## Task brief
Filter the lines below, copying only those with the string "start".

## Source material
---------------
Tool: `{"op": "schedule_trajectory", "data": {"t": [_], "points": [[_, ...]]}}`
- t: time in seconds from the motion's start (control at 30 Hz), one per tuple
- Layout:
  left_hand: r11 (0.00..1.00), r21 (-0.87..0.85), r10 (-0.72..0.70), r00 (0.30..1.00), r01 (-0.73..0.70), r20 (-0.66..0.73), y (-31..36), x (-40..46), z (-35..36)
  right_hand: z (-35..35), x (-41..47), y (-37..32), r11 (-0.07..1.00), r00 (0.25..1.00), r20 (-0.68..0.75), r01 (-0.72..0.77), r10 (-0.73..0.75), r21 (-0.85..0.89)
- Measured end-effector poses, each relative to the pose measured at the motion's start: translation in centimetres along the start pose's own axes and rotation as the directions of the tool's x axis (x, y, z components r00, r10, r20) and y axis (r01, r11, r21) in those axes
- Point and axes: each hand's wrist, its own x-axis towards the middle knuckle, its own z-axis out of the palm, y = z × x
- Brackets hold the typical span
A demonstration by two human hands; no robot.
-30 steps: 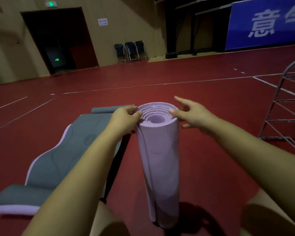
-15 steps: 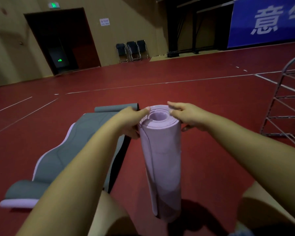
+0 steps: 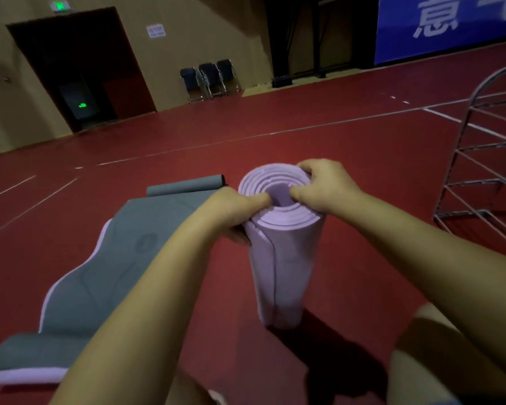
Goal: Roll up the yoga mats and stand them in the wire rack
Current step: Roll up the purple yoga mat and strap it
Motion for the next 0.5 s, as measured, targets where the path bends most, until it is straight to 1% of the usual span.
{"op": "schedule_trajectory", "data": {"t": [0.07,0.1,0.13,0.17,0.2,0.27,0.3,0.33,0.4,0.43,0.47,0.5], "points": [[0.992,-0.047,0.107,0.984,-0.115,-0.145,1.3,2.1,1.6,-0.2,1.4,2.4,0.996,0.990,-0.140,0.045,-0.033,0.082],[0.981,-0.037,0.180,0.960,-0.193,-0.215,1.8,3.4,2.9,-0.1,2.1,3.9,0.992,0.979,-0.204,0.048,-0.023,0.119],[0.966,-0.018,0.247,0.936,-0.259,-0.250,2.2,4.6,4.8,0.3,2.8,5.7,0.987,0.965,-0.261,0.027,0.015,0.159],[0.954,-0.027,0.284,0.924,-0.300,-0.255,2.3,5.9,7.1,1.0,3.3,7.9,0.977,0.947,-0.310,-0.012,0.080,0.215],[0.947,-0.083,0.282,0.929,-0.309,-0.239,2.3,6.9,9.4,2.0,3.4,9.6,0.959,0.925,-0.350,-0.044,0.146,0.281],[0.936,-0.236,0.219,0.956,-0.263,-0.195,1.9,10.1,15.0,4.4,2.8,13.5,0.906,0.878,-0.387,-0.111,0.282,0.408],[0.933,-0.257,0.206,0.959,-0.253,-0.197,1.3,11.7,17.9,6.0,2.1,15.9,0.875,0.852,-0.385,-0.156,0.354,0.459],[0.936,-0.235,0.218,0.956,-0.262,-0.197,0.7,13.2,20.8,7.6,1.2,18.4,0.846,0.826,-0.375,-0.208,0.421,0.491],[0.954,-0.108,0.259,0.952,-0.278,-0.160,-1.2,15.5,26.5,10.3,-1.6,23.6,0.790,0.767,-0.351,-0.312,0.537,0.528],[0.961,-0.007,0.275,0.954,-0.278,-0.122,-2.1,16.1,29.2,11.7,-3.5,26.3,0.760,0.741,-0.331,-0.357,0.584,0.543],[0.950,0.112,0.300,0.951,-0.291,-0.078,-2.9,16.2,31.9,13.0,-5.5,28.8,0.712,0.697,-0.296,-0.430,0.653,0.555],[0.914,0.238,0.345,0.938,-0.329,-0.026,-3.7,16.0,34.3,14.2,-7.4,31.2,0.659,0.657,-0.248,-0.504,0.712,0.558]]}}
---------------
## Solution to this exercise
- t: time in seconds from the motion's start (control at 30 Hz), one per tuple
- Measured end-effector poses, each relative to the pose measured at the motion's start: translation in centimetres along the start pose's own axes and rotation as the directions of the tool's x axis (x, y, z components r00, r10, r20) and y axis (r01, r11, r21) in those axes

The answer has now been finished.